*Recorded data:*
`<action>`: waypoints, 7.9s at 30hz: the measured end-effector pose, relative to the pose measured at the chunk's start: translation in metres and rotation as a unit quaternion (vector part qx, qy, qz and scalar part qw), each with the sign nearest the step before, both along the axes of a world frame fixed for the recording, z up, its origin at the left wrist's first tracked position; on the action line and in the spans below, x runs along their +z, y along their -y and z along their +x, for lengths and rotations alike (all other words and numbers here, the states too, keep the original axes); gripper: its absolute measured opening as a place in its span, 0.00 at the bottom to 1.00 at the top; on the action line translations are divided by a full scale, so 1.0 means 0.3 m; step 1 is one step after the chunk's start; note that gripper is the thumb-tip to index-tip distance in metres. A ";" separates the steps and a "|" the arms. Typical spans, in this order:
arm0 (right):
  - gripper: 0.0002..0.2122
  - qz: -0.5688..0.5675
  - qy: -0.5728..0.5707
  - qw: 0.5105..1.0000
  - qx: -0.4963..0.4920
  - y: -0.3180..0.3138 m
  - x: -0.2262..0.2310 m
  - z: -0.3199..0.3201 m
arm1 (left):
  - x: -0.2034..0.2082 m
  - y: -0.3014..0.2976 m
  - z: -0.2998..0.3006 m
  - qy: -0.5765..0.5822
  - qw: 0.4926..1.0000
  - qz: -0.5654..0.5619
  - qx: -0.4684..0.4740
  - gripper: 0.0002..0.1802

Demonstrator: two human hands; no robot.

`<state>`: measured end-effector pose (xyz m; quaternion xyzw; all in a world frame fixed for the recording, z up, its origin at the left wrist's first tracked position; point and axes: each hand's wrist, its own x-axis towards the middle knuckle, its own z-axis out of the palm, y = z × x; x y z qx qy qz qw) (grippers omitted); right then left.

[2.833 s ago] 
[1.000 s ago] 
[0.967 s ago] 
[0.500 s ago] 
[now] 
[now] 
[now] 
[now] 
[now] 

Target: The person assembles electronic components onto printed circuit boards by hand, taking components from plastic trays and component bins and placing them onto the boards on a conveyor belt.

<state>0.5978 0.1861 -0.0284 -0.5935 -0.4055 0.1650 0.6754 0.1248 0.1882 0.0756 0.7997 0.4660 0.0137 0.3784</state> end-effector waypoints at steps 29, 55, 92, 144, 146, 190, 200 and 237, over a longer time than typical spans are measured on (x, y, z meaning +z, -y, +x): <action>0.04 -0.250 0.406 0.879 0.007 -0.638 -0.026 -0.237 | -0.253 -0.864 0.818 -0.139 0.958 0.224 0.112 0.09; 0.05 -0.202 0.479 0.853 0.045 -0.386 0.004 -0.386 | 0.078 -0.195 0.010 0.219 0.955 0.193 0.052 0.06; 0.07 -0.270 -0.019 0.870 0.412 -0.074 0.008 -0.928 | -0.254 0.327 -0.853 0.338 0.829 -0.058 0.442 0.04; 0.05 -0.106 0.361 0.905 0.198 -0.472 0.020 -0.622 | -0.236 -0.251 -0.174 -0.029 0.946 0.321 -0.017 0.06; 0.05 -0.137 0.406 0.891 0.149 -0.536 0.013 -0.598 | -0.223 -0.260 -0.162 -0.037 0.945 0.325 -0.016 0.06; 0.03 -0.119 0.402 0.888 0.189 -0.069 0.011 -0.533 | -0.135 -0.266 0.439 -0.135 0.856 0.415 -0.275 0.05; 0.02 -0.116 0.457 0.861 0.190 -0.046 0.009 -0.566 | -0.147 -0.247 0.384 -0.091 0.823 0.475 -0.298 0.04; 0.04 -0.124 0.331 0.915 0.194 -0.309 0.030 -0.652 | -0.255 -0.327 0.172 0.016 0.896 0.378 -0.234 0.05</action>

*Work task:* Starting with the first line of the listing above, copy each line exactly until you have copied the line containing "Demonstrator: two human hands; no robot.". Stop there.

*Answer box:*
`<action>`: waypoints, 7.9s at 30hz: the measured end-effector pose, relative to the pose measured at the chunk's start: translation in metres and rotation as a unit quaternion (vector part qx, qy, qz and scalar part qw), each with the sign nearest the step before, both along the axes of a world frame fixed for the recording, z up, its origin at the left wrist's first tracked position; on the action line and in the spans below, x runs along their +z, y along their -y and z along their +x, for lengths and rotations alike (all other words and numbers here, the states too, keep the original axes); gripper: its absolute measured opening as a place in its span, 0.00 at the bottom to 1.00 at the top; on the action line translations are divided by a full scale, so 1.0 means 0.3 m; step 1 is one step after the chunk's start; note that gripper is the thumb-tip to index-tip distance in metres. A ";" separates the steps and a "|" the arms. Typical spans, in this order:
arm0 (right):
  - gripper: 0.0002..0.2122
  - qz: -0.5688..0.5675
  - qy: -0.5728..0.5707
  - qw: 0.5105..1.0000
  - qx: -0.4963..0.4920
  - y: -0.3180..0.3138 m
  - x: -0.2262..0.2310 m
  - z: -0.3199..0.3201 m
arm1 (left):
  - x: -0.2034..0.2082 m
  - y: -0.3014..0.2976 m
  - z: -0.2998..0.3006 m
  - qy: -0.5765..0.5822
  - qw: 0.4926..1.0000
  - qz: -0.5654..0.5619
  - qx: -0.4684..0.4740
  - gripper: 0.0002..0.1802

Demonstrator: two human hands; no robot.

With this, the answer is complete.